(What you should do) Every line from the top of the records through the one bearing "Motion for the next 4" is to be reproduced exactly, and pictures are to be left out.

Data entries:

************

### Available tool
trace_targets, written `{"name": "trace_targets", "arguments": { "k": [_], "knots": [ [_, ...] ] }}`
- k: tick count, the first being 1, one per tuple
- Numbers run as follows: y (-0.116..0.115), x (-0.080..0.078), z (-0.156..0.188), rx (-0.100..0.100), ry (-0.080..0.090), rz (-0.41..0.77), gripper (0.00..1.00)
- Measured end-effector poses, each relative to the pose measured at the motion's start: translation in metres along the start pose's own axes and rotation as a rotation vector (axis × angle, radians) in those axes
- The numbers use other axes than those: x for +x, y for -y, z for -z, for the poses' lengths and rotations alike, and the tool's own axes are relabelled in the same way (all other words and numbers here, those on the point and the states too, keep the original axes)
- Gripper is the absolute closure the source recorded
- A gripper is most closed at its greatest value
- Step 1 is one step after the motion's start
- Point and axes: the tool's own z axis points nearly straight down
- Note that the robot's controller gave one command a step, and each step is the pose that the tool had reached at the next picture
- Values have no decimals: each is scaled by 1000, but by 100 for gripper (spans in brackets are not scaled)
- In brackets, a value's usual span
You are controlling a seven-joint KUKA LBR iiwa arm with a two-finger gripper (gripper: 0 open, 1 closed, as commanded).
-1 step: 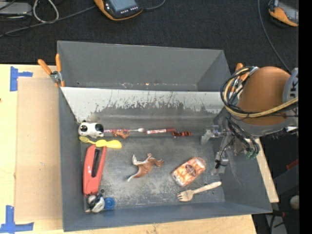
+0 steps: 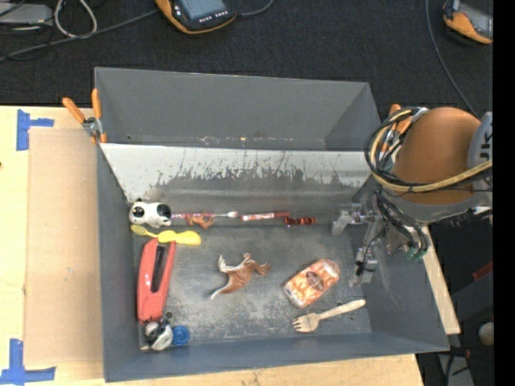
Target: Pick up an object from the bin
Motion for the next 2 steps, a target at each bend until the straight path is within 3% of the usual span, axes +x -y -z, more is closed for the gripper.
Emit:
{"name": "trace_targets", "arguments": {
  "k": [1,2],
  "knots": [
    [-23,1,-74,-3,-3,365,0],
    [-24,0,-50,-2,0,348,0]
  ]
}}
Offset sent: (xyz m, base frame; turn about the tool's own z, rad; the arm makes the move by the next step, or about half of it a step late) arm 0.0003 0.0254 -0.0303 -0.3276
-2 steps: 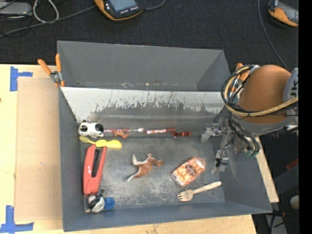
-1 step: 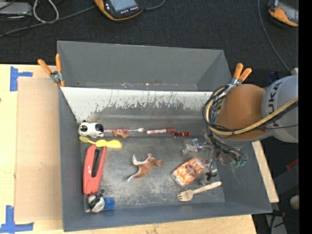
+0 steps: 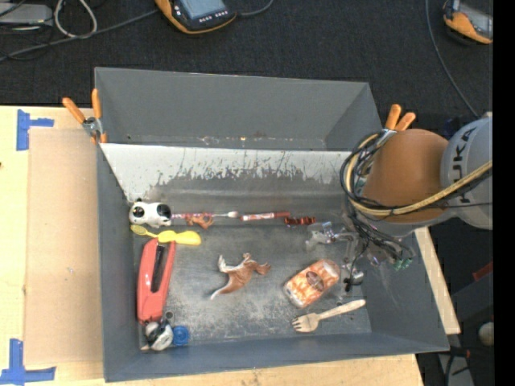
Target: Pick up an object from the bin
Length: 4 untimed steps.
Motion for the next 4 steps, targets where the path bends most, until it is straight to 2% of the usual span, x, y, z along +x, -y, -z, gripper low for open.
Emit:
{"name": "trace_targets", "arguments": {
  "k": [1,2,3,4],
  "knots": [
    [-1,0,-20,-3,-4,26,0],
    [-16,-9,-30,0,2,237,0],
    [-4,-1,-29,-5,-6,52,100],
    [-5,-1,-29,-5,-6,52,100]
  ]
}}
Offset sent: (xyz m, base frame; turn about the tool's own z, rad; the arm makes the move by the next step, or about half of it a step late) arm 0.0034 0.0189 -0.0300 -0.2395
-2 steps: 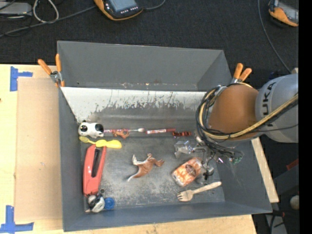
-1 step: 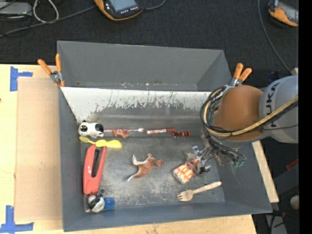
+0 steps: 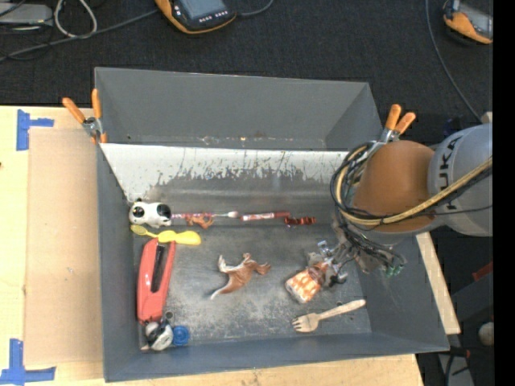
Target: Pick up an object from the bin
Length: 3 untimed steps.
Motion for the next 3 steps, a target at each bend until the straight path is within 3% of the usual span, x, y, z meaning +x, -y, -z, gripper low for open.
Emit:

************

(Exercise result)
### Available tool
trace_targets, written `{"name": "trace_targets", "arguments": { "k": [_], "knots": [ [_, ...] ] }}`
- k: tick count, the first being 1, one per tuple
- Numbers run as follows: y (-0.116..0.115), x (-0.080..0.078), z (-0.156..0.188), rx (-0.100..0.100), ry (-0.080..0.090), rz (-0.41..0.77), gripper (0.00..1.00)
- Measured end-effector poses, each relative to the pose measured at the motion's start: translation in metres along the start pose's own axes and rotation as a rotation vector (axis × angle, radians) in those axes
- The numbers use other axes than those: x for +x, y for -y, z for -z, for the poses' lengths and rotations alike, and the tool's own axes are relabelled in the same way (all other words and numbers here, those on the point and the states too, keep the original axes)
- Gripper is the absolute closure the source recorded
- A gripper is most closed at its greatest value
- Step 1 is one step after the motion's start
- Point and axes: the tool's own z axis points nearly straight down
- Note that the robot's controller gave one command a step, and each step is the pose that the tool had reached at the next picture
- Values have no decimals: each is scaled by 1000, but by 100 for gripper (spans in brackets are not scaled)
- In brackets, a value's usual span
You are controlling a seven-joint KUKA LBR iiwa arm with a two-finger gripper (gripper: 0 open, 1 closed, as commanded).
-1 step: 
+0 steps: 
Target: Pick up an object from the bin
Motion for the next 2 steps, a target at each bend until the straight path is within 3% of the usual span, axes +x -y -z, more is closed for the gripper.
Emit:
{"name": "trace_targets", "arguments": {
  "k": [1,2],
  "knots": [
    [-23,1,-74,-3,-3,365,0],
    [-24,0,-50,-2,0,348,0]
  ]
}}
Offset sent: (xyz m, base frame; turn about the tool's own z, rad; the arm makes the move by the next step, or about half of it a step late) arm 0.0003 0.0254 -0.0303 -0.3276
-2 steps: 
-1 step: 
+0 steps: 
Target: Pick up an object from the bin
Length: 4 untimed steps.
Motion for the next 4 steps, targets where the path bends most, until it is straight to 2% of the usual span, x, y, z along +x, -y, -z, gripper low for open.

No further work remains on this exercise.